Over the longer term, the key contradiction will not be energy policy towards Russia – Germany is now on an inexorable path away from Russian energy. It will be the tension between the push of America and the pull of China in the context of a deglobalising, crisis-ridden economy which will shape European geopolitics for years to come, in ways that are not entirely predictable.
Conclusion
Whether it be geopolitics or economics, 21st century crises have emphasised the enduring centrality of US power in the global system. US decline has repeatedly been exaggerated exactly because its overweening military supremacy allows it to make repeated mistakes and comfortably recover from them. Vietnam, Iraq and Afghanistan were all major defeats for the United States, and all three were widely interpreted as clear evidence that the end of US hegemony was in site, only for events to subsequently prove otherwise.

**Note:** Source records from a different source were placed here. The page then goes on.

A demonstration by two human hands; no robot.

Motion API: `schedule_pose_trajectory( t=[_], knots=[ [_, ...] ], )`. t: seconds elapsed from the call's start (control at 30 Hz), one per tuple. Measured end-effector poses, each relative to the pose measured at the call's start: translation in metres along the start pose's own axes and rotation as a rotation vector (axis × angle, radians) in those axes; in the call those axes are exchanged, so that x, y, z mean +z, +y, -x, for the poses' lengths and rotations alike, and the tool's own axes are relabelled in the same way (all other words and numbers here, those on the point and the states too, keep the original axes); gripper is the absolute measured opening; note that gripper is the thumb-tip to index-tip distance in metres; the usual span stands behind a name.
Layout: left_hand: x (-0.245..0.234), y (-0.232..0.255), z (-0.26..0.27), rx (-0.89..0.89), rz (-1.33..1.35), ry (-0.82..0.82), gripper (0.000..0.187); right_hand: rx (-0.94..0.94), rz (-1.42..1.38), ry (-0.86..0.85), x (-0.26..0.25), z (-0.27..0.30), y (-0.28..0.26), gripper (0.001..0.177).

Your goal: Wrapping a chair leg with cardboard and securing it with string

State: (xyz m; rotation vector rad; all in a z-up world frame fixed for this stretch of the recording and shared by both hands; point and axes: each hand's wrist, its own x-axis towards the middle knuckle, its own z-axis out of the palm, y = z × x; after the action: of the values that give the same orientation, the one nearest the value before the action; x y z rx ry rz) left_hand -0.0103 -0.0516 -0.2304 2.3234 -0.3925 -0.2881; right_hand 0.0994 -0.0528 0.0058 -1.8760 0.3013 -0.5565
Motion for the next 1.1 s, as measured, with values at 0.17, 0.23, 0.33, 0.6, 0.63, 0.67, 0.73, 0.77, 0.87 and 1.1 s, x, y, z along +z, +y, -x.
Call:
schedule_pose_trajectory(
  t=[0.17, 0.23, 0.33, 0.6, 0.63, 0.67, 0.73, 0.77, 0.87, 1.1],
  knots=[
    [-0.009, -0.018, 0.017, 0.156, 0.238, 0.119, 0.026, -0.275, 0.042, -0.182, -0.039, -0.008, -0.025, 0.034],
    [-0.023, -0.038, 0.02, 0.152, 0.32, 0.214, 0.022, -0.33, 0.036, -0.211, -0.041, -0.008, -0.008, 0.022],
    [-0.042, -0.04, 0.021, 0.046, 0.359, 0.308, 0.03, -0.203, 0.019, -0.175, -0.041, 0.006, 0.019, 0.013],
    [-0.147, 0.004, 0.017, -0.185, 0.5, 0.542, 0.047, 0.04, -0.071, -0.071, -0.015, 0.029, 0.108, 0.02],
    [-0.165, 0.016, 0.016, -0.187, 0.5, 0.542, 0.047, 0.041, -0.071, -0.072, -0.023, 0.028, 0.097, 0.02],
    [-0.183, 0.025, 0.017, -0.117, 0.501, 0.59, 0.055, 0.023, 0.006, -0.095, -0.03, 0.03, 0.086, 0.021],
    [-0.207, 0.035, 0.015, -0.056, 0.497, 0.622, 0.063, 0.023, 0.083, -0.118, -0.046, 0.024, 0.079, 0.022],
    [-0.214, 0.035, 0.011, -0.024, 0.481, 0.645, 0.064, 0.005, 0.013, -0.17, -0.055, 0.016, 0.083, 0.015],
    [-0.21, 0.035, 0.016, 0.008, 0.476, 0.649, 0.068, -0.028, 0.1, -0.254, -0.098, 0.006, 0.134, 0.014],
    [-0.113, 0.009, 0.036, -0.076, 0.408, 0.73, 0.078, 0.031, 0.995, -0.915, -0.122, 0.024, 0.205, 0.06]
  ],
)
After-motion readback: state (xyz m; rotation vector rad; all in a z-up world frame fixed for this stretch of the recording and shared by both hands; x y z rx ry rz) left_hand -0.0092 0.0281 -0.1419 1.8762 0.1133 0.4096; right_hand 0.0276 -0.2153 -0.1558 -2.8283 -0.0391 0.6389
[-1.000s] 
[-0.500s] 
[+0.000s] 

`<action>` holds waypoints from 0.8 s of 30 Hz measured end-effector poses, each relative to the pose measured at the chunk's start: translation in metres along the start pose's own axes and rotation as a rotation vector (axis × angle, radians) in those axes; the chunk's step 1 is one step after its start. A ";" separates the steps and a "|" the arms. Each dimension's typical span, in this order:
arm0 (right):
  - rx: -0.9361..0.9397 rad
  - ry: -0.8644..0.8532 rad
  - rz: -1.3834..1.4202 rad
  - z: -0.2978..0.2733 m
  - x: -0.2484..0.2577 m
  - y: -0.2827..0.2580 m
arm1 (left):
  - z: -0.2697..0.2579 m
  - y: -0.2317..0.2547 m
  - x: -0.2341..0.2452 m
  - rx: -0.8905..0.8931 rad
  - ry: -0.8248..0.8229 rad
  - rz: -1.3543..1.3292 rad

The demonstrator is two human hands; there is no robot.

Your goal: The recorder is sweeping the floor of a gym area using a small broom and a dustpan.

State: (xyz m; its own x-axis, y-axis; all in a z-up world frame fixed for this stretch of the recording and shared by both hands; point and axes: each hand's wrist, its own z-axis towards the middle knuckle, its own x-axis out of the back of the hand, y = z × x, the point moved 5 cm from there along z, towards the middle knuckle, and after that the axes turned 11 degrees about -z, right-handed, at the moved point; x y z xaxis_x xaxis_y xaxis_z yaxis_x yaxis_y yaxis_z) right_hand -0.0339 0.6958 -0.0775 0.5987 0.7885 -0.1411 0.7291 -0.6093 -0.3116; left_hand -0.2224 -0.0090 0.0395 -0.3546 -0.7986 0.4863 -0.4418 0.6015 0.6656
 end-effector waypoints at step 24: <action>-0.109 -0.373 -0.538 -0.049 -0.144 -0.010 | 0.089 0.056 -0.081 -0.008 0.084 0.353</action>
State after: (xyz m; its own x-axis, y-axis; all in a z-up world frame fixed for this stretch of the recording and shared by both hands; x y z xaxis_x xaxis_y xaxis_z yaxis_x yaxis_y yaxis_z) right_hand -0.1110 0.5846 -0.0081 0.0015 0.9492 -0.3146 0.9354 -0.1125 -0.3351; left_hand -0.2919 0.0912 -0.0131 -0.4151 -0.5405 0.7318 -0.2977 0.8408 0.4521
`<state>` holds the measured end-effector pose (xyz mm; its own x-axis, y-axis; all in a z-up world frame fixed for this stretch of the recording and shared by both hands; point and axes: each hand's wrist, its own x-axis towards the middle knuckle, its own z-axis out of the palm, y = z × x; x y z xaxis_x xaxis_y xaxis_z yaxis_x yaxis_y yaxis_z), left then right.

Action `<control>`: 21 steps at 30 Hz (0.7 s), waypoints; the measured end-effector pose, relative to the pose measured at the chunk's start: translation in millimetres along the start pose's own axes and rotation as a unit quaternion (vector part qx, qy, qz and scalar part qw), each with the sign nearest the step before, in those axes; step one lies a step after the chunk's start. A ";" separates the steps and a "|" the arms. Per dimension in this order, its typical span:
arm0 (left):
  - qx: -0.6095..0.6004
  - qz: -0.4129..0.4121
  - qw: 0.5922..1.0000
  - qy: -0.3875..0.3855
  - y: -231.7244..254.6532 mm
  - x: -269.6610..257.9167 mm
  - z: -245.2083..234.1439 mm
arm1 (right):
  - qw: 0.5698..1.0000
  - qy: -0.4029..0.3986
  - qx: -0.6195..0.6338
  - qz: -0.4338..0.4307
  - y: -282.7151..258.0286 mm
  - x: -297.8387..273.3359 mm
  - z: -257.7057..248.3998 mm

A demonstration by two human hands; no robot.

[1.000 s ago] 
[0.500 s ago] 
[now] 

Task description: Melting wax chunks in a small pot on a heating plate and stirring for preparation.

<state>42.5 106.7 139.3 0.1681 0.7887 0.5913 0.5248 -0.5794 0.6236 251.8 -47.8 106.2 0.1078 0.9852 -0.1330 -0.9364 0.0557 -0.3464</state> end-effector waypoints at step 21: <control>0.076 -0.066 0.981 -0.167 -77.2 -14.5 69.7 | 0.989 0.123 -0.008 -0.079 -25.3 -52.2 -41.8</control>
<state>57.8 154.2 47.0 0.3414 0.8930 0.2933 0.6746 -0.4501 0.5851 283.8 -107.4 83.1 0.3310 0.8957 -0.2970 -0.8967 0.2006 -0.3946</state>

The resilience of the US empire should make those of us in the west even more alert about the machinations of the transatlantic alliance. The US is a country addicted to war (it has almost never not been at war throughout its history) and so we can expect many more imperial misadventures to come. That will especially be the case if the dollar does become relatively weaker in disciplining countries to America’s will, as the US will compensate for that weakness with military force.
Despite Russia’s brutal invasion, any serious analysis of the balance of forces and of recent history shows that US imperialism remains the biggest threat to peace and justice globally. Those of us with memories which stretch back beyond the Ukraine war should keep that mind in the perilous weeks and months to come.